With early identification and frequent interventions, the characteristics can be minimalized, making education and reading easier for children with dyslexia. Not hearing sounds in words and rhyming as a preschooler is an indicator, along with rapidly reading colors, objects or letters. With practice, preschoolers and kindergartners have no problem mastering these skills and move on to letter recognition and sound representations.
Normal reading patterns are pre-alphabetic, partial alphabetic, full alphabetic and consolidated alphabetic. Pre-alphabetic begins in preschool and increases during kindergarten. This is when the child begins to become aware that letters have meaning and begins to use visual clues.
Partial alphabetic is when the child knows their letter names and is becoming aware of sounds in words and linking them to the letters. This happens most often toward the end of kindergarten and during the start of first grade.
Full alphabetic awareness should be strong by the middle of first grade. Students understand the phoneme/grapheme relationship and are able to blend words. Consolidated understanding should be mastered by the end of first grade and at the latest in the first part of second grade. This means the students are able to read decodable texts fluently along with being able to spell words applying their phonic knowledge.
Dyslexic students often exhibit other instructional difficulties, such as dysgraphia (inability to write coherently); visual processing issues; auditory processing issues; attention problems, such as ADHD; memory struggles; language development; mood swings; and coordination. One thing for sure is that dyslexia is not a determination of intelligence.
Dyslexia is not just found in one gender, though how the different sexes display frustration with dyslexia can be quite different. Boys most often become frustrated and become active, often leading to behavior problems. Therefore, they are often identified earlier. Girls many times become complacent and quiet. They are often not identified as having dyslexia until upper grades or even in college. Even though they have the same struggles, many appear to be able to develop coping skills and are able to move through the system.

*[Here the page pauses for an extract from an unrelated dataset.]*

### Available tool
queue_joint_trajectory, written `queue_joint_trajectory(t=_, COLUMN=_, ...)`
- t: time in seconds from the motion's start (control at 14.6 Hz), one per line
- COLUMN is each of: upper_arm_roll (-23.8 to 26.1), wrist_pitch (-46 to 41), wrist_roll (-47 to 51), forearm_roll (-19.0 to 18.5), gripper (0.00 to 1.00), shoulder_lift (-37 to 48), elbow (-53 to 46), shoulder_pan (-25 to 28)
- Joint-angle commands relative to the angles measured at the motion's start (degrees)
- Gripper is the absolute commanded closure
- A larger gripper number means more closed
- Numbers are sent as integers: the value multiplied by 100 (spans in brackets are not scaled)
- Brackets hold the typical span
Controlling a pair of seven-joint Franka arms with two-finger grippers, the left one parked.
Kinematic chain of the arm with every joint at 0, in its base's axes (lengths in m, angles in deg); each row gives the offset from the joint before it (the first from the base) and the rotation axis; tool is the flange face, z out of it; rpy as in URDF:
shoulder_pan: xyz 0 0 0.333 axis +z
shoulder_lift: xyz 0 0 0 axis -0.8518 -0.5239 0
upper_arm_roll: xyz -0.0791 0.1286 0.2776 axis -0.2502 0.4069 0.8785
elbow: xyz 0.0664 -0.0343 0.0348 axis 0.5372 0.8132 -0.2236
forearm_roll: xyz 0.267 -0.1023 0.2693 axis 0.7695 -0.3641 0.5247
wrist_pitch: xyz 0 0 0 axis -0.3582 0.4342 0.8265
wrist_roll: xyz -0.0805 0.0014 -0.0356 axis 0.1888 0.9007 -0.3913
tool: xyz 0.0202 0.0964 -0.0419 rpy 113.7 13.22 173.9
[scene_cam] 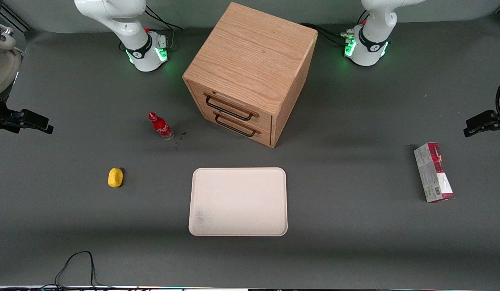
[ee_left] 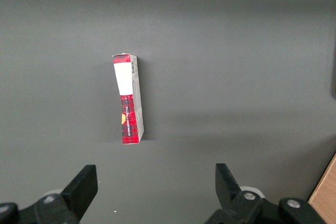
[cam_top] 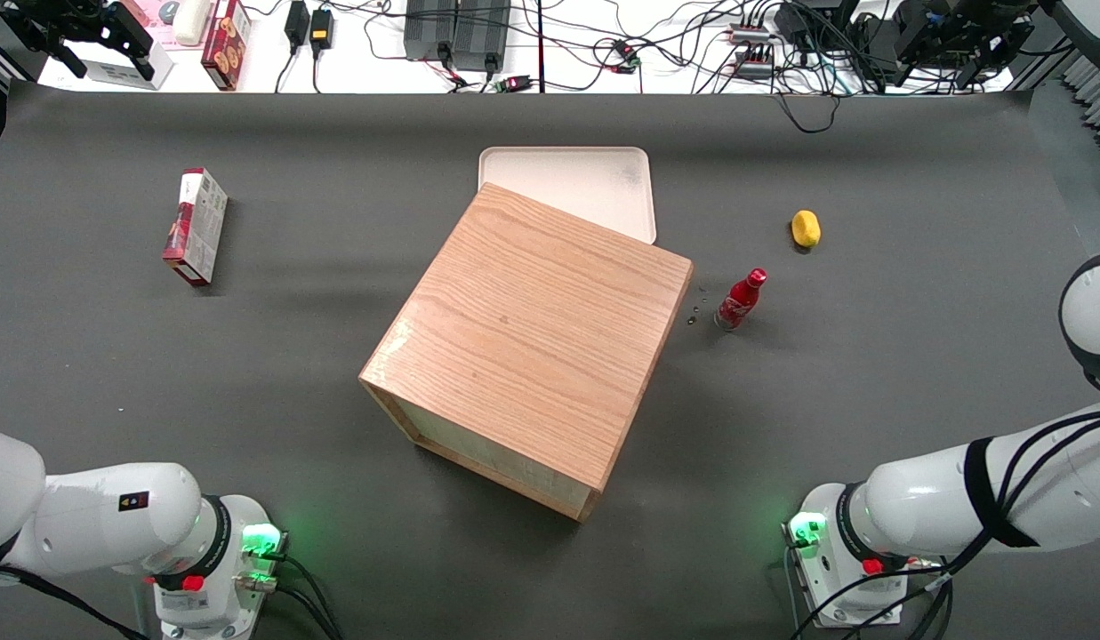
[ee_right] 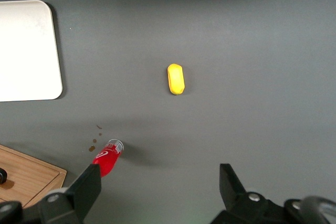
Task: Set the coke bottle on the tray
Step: 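Move the open right gripper out toward the red Coca-Cola bottle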
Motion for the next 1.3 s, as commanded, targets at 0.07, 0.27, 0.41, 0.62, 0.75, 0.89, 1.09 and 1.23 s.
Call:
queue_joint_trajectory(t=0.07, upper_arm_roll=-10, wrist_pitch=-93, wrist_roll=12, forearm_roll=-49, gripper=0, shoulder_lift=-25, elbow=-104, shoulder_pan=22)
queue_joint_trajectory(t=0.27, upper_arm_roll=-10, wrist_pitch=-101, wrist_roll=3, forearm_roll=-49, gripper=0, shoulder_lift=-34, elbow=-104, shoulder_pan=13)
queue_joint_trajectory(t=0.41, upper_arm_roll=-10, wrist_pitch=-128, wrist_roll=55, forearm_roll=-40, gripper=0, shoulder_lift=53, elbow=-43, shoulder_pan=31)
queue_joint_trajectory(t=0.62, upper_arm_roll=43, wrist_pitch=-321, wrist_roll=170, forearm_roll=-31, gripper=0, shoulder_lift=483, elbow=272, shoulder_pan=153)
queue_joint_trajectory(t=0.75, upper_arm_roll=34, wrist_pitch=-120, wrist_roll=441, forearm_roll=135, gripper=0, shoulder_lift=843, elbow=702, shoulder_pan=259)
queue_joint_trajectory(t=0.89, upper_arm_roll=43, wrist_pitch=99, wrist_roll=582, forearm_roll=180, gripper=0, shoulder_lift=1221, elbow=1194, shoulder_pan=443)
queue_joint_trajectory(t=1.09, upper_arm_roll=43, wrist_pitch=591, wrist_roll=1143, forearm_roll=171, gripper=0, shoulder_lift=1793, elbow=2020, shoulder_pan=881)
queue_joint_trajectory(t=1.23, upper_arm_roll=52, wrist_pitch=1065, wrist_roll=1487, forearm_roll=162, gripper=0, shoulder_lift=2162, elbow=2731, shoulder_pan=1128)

Dyslexia affects every person differently. They may have some of the same characteristics, but their brain makeup is different. Often, they have problems with spoken language, reading, writing and other subjects in school. But they may also deal with self-image issues and interactions with peers. It is something they deal with for life. They carry that worry and anxiety with them every day. Many times it leads to depression later in life.
Though there are weaknesses and struggles, many dyslexics have strengths that others may not have, such as thinking outside of the box. They are often able to imagine in a three-dimensional mode and are able to see the “big picture” when presented with projects. They usually love to problem solve.
These are all skills we need in every part of our society.
Dr. Scott Smith is a 40+ year Umatilla County educator and serves on the Decoding Dyslexia-OR board as their parent/teacher liaison.